Hyperbaric oxygen therapy (HBOT) involves administering 100% oxygen at elevated pressure levels, independent of hemoglobin. This method allows oxygen to diffuse through the plasma, reaching areas with erratic blood flow or vessels, including tumors. Research has shown that HBOT can reverse tumor hypoxia, inhibit oncogenic drivers, and increase reactive oxygen species within tumors, thereby stimulating the immune response against cancer cells.

Early experiments in cell cultures, including brain cancer cells and healthy neurons, revealed the selective vulnerability of cancer cells to high levels of oxygen induced by HBOT. This vulnerability stems from the Warburg effect, characterized by impaired mitochondrial respiration and compensatory fermentation in cancer cells. As a result, cancer cells exhibit elevated production of reactive oxygen species, making them susceptible to hyperoxia-induced cell death.

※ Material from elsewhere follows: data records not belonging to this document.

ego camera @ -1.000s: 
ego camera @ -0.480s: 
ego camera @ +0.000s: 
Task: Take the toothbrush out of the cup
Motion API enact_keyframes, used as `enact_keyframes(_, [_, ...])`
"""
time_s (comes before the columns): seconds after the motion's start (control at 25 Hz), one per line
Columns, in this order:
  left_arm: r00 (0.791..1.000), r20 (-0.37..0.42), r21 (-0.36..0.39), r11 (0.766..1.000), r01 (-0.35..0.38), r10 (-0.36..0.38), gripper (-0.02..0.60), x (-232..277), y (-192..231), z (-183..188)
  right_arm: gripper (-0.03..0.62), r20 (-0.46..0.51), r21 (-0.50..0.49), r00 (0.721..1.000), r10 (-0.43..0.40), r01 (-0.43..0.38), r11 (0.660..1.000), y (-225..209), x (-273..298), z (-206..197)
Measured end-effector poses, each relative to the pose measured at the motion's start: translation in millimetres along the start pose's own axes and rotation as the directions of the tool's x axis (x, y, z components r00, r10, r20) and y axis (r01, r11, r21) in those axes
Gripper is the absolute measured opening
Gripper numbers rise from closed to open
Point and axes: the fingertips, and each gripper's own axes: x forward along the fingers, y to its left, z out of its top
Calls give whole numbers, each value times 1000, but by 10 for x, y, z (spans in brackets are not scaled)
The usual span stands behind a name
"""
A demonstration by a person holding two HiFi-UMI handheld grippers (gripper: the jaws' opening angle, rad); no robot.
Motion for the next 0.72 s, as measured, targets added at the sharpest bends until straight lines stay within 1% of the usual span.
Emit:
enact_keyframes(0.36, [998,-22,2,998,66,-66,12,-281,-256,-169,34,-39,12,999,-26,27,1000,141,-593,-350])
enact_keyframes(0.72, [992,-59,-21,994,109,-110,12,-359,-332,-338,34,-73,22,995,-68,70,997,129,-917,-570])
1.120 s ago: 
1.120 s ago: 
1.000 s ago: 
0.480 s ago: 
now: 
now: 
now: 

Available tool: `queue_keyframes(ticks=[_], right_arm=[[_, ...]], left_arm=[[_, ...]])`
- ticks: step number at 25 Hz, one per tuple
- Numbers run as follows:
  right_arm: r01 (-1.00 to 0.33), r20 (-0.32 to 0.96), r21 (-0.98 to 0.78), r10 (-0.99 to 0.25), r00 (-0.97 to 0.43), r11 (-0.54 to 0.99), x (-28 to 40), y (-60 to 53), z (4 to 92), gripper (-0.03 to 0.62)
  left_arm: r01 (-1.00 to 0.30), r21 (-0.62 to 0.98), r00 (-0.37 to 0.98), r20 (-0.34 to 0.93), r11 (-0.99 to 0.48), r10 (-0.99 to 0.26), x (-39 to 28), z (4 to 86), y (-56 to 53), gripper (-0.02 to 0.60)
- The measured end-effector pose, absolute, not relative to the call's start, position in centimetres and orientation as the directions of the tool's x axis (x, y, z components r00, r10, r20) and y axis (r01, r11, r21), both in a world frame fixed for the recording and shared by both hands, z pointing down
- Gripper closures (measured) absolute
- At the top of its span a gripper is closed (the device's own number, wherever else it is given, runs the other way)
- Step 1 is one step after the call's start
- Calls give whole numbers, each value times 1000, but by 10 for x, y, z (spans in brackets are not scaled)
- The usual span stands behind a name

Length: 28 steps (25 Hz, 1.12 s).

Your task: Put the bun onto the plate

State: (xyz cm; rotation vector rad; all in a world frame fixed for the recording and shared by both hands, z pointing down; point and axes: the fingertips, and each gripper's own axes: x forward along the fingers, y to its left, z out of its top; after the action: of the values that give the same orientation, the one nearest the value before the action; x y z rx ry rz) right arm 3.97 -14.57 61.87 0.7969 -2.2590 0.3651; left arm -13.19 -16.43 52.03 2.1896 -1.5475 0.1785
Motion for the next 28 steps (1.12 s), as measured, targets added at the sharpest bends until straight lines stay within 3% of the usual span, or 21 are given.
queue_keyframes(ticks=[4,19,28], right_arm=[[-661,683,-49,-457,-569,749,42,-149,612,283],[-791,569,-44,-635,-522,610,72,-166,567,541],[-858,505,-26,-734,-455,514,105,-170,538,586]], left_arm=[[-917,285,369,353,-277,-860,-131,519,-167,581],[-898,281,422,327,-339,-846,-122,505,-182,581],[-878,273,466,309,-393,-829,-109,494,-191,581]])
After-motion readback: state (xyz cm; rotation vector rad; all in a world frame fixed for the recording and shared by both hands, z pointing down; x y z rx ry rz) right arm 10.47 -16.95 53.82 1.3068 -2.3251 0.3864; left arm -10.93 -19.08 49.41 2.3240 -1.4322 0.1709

Unraveling the Warburg Effect and Cancer Metabolism

The Warburg effect, elucidated by Otto Warburg, describes the metabolic shift in cancer cells towards glycolysis, even in the presence of oxygen. This phenomenon promotes tumor growth, chemo- and radiation resistance, and the progression of aggressive cancer phenotypes. Factors contributing to the Warburg effect include tumor hypoxia, elevated glucose and lactate levels, insulin signaling pathways, reactive oxygen species, inflammation, and immune suppression.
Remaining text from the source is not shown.